Blinken, Suudi koalisyonun son günlerde özellikle Yemen'in başkenti Sana ve Saade vilayetinde sivil tesislere ve Yemen'in mazlum halkına karşı büyük çaplı hava saldırıları devam ederken Fars Körfezi'nde ABD’nin Arap ortaklarını askeri ve silah teçhizatını artırma sözünü verdi.
Sana, el-Hudeyde limanı ve Saade'nin aralıksız bombardımanı, Yemen ordusu ve halk komitelerinin BAE'nin müdahalelerine tepki olarak Abu Dabi’de tesisleri hedef almasının ardından Salı günü başladı. Suudi savaş uçakları Yemen'in başkentini ve diğer noktalarını bombaladı.

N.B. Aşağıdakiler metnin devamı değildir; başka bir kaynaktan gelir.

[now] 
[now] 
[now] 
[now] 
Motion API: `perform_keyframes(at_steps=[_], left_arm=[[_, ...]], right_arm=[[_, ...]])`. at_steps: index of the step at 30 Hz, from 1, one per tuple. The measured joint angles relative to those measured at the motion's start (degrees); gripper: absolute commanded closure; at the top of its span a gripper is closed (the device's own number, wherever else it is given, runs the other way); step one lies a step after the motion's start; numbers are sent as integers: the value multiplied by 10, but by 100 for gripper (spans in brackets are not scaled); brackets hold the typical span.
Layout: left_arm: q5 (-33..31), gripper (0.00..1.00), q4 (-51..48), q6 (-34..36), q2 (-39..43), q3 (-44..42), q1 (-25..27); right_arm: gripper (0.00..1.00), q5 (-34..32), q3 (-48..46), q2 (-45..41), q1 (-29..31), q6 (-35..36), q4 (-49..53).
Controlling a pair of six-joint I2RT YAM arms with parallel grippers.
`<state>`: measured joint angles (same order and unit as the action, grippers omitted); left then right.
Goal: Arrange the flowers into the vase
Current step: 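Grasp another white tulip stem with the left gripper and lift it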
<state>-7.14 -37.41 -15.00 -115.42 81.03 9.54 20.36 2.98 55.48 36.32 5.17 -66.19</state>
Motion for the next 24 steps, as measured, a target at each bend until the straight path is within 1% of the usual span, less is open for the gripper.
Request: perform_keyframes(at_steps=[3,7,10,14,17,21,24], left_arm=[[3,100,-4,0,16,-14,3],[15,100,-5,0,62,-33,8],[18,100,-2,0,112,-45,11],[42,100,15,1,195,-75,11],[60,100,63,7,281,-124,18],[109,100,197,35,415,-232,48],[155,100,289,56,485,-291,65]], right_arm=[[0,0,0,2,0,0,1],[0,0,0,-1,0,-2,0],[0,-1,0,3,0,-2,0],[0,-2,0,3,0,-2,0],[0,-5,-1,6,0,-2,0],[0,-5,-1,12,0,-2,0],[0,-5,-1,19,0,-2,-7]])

Bu insanlık dışı saldırılar, Birleşmiş Milletlerden pek de kesin olmayan bir yanıtla karşılaştı. BM Genel Sekreteri Antonio Guterres Cuma akşamı yaptığı açıklamada, Suudi koalisyonunun Yemen'in Saade eyaletinde bir hapishaneye düzenlediği son saldırıyı kınayan bir bildiri yayınlarken, “Yemen’in bir başka bölgesinde de başka bir hava saldırısı yapılmış ve aralarında çocukların da olduğu bazı siviller yaralandı ve öldü.” demekle yetindi.
Cuma sabahı Saade eyaletindeki bir hapishanenin bombalanması, Suudi koalisyonunun Yemen'deki en kanlı saldırılarından biri olarak tanımlandı ve en az 177 ölü ve yaralı geride bıraktı.

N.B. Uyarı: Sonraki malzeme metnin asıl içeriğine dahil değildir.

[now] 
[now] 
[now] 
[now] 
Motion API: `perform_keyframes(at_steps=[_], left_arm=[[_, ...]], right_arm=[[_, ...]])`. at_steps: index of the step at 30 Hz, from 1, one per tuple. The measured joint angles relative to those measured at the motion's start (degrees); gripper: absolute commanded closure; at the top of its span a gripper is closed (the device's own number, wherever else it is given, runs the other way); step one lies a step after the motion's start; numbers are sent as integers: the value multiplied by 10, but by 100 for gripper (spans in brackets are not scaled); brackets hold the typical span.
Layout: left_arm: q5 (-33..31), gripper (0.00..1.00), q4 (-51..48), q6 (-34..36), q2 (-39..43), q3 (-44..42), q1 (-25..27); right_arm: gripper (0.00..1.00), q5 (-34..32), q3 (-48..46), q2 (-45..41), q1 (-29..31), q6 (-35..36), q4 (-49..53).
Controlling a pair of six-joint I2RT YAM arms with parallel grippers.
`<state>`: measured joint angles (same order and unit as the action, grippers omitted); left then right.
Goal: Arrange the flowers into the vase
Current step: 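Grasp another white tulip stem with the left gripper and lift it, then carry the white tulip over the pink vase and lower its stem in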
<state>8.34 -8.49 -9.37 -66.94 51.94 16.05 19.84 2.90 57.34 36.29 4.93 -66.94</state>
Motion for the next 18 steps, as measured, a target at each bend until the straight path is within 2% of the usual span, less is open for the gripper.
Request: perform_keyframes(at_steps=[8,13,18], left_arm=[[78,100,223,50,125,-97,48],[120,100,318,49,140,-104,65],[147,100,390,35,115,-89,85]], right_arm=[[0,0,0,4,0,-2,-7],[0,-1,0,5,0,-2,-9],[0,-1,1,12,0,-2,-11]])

Bu arada, Suudi koalisyonu Yemen'e kara, hava ve deniz kuşatması uygulamakla bu ülkeyi insani bir felaketle karşı karşıya bıraktı. Dünya Bankası geçtiğimiz günlerde bir raporda, gıda güvenliği açısından dünyanın en savunmasız ülkesi olan Yemen'deki 30 milyon insanın yaklaşık yüzde 70'inin açlık riski altında olduğu konusunda uyarıda bulundu.
Bu feci duruma rağmen, başından beri insan hakları iddiasında bulunan Biden hükümeti, Yemen kuşatmasını sona erdirmek ve yardım sağlamayı mümkün kılmak için, Suudiler ve BAE hükümetlerine baskı yapmak bağlamında fiilen etkin bir girişimde bulunmazken hatta iki ülkeye silah satışlarına yeniden başladı.
ABD Başkanı Joe Biden, seçim kampanyasında Suudi Arabistan aleyhinde sloganlar atarak Yemen savaşını "stratejik bir felaket" nitelendirdi ve ABD'nin Suudi koalisyonunun silah satışı da dahil olmak üzere Yemen'deki saldırısına verdiği desteği sonlandıracağını iddia etti. Ancak Beyaz Saray'a yerleştikten sonra bir kez daha Suudi Arabistan'ı ABD'nin yakın müttefiki olarak nitelendirdi ve desteklerini sürdürdü.
Washington şimdi de Suudi Arabistan ve BAE'ye silah satışlarına yeniden başladı. Bu bağlamda Kasım 2021'de ABD Dışişleri Bakanlığı, Suudi Arabistan'a 650 milyon dolar değerinde teçhizatı satmayı onayladı.
ABD Ulusal Güvenlik Konseyi Batı Asya ve Kuzey Afrika koordinatörü Brett McGurk, Washington'un Suudi Arabistan'a silah satışını savunarak, "Riyad'ın kendini savunmak için bu silahlara ihtiyacı var" dedi.
Fakat Suudi Arabistan'a yeni ABD silahlarının satışı, Biden'ın Yemen'deki savaşı sona erdirme ve Suudilere saldırı ve taarruz silahlarının teslim edilmesini önleme sözüne aykırı.
Stockholm Uluslararası Barış Araştırmaları Enstitüsü'ne göre ABD, Suudi Arabistan ve Birleşik Arap Emirlikleri'ne en büyük silah ihracatı kaynağıdır. Amerikan silahlarının Yemen'deki sivil hedefleri vurması da insan hakları gruplarından eleştirilerin gelmesine yol açtı. Şimdi de ABD Dışişleri Bakanı'nın Fars Körfezi'ndeki Arap müttefiklerini mümkün olduğu kadar donatma sözüyle, savunmasız Yemenlilerin öldürülmesi ve bu yoksul ve savaşın enkaza çevirdiği bu ülkenin Suudi koalisyonu tarafından yıkımının yoğunlaşacağı söylenmelidir.